Using the listing below, extract each line that has the word "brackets" in it.

> **MATERIAL FOR THE TASK**:
=== Section Start ===

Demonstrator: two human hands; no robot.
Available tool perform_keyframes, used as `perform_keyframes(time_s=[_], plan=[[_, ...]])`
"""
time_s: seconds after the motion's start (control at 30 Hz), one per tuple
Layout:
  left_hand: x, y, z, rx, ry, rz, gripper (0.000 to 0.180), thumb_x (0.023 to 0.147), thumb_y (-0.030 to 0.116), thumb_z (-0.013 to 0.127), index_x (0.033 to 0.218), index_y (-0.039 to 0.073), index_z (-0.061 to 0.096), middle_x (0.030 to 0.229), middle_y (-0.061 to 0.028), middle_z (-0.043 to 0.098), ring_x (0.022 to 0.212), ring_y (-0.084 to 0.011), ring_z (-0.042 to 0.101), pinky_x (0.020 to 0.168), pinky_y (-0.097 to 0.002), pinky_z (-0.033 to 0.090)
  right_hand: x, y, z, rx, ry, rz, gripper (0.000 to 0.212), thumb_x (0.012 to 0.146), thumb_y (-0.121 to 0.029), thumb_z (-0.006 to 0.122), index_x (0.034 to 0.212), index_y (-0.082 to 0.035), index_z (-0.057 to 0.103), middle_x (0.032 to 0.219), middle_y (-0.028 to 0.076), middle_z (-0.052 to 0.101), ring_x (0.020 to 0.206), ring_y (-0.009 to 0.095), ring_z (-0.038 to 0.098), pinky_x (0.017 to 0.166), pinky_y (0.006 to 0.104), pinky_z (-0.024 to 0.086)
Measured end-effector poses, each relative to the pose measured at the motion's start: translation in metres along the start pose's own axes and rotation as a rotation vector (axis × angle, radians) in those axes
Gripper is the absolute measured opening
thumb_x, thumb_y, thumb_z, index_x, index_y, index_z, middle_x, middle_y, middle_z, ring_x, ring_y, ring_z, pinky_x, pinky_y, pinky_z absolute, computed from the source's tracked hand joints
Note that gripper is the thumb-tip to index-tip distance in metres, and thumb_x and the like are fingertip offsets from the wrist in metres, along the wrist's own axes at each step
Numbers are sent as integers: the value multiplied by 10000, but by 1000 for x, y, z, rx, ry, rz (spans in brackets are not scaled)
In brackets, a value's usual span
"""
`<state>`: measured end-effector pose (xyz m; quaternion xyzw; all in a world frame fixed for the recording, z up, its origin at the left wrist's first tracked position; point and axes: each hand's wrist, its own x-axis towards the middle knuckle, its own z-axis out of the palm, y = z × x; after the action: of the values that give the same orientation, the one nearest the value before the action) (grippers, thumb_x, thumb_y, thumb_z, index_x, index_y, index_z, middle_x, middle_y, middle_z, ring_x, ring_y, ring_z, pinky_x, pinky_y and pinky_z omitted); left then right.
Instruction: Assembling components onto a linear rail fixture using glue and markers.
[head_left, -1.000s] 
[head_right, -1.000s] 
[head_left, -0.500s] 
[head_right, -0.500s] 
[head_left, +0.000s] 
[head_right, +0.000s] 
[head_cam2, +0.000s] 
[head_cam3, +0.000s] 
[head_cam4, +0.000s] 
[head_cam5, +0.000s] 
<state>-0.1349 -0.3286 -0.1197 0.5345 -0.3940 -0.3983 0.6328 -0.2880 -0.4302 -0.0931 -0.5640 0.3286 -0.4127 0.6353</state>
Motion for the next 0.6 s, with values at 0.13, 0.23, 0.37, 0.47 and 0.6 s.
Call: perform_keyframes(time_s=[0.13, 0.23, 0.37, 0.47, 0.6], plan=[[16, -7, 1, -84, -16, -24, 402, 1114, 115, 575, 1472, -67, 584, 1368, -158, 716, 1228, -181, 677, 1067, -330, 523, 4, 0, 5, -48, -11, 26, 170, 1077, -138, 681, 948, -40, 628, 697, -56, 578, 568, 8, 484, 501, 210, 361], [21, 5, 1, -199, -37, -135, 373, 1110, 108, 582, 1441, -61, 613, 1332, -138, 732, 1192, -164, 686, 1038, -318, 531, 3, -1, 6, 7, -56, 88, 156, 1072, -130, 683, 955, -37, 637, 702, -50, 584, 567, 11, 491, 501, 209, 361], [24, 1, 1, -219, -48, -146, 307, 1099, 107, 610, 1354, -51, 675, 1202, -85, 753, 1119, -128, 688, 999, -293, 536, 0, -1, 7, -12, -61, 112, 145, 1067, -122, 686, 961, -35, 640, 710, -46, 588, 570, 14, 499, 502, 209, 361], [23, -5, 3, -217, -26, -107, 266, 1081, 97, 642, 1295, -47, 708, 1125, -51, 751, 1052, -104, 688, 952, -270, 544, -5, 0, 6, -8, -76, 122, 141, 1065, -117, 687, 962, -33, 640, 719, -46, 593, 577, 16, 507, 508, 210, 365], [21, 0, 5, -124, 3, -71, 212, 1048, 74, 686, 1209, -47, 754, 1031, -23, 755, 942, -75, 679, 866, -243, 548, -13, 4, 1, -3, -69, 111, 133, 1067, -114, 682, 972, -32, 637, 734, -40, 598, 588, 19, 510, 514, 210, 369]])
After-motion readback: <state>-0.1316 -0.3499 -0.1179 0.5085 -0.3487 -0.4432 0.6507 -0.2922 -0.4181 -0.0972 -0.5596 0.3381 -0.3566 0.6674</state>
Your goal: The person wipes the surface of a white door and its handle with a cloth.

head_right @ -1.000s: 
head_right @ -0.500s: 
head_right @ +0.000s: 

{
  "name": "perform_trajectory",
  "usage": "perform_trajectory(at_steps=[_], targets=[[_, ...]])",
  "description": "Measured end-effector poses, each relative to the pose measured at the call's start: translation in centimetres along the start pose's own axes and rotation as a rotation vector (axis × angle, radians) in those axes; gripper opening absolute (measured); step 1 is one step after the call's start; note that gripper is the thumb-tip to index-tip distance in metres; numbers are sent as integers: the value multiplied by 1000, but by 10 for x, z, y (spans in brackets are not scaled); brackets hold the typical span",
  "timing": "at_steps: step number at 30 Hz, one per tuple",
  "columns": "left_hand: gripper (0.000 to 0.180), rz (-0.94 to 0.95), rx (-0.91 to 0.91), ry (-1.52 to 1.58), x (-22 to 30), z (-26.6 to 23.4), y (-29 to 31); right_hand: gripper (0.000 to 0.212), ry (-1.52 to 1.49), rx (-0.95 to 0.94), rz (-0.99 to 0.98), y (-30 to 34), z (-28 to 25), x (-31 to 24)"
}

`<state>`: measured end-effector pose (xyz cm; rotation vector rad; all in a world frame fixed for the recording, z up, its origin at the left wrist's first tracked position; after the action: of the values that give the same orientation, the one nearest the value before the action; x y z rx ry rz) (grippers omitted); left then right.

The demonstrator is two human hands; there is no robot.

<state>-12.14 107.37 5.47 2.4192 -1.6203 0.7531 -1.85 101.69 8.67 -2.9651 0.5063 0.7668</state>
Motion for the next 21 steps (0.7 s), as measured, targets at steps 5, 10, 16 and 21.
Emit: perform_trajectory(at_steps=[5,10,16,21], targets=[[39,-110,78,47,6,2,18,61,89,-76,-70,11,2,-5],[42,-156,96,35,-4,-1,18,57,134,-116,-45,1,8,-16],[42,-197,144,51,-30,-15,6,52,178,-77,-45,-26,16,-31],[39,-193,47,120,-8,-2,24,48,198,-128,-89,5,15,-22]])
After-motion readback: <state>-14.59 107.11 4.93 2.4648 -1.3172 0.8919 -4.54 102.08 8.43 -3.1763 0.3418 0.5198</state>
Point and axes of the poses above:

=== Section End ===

> **RESULT OF THE TASK**:
Numbers are sent as integers: the value multiplied by 10000, but by 1000 for x, y, z, rx, ry, rz (spans in brackets are not scaled)
In brackets, a value's usual span
  "description": "Measured end-effector poses, each relative to the pose measured at the call's start: translation in centimetres along the start pose's own axes and rotation as a rotation vector (axis × angle, radians) in those axes; gripper opening absolute (measured); step 1 is one step after the call's start; note that gripper is the thumb-tip to index-tip distance in metres; numbers are sent as integers: the value multiplied by 1000, but by 10 for x, z, y (spans in brackets are not scaled); brackets hold the typical span",

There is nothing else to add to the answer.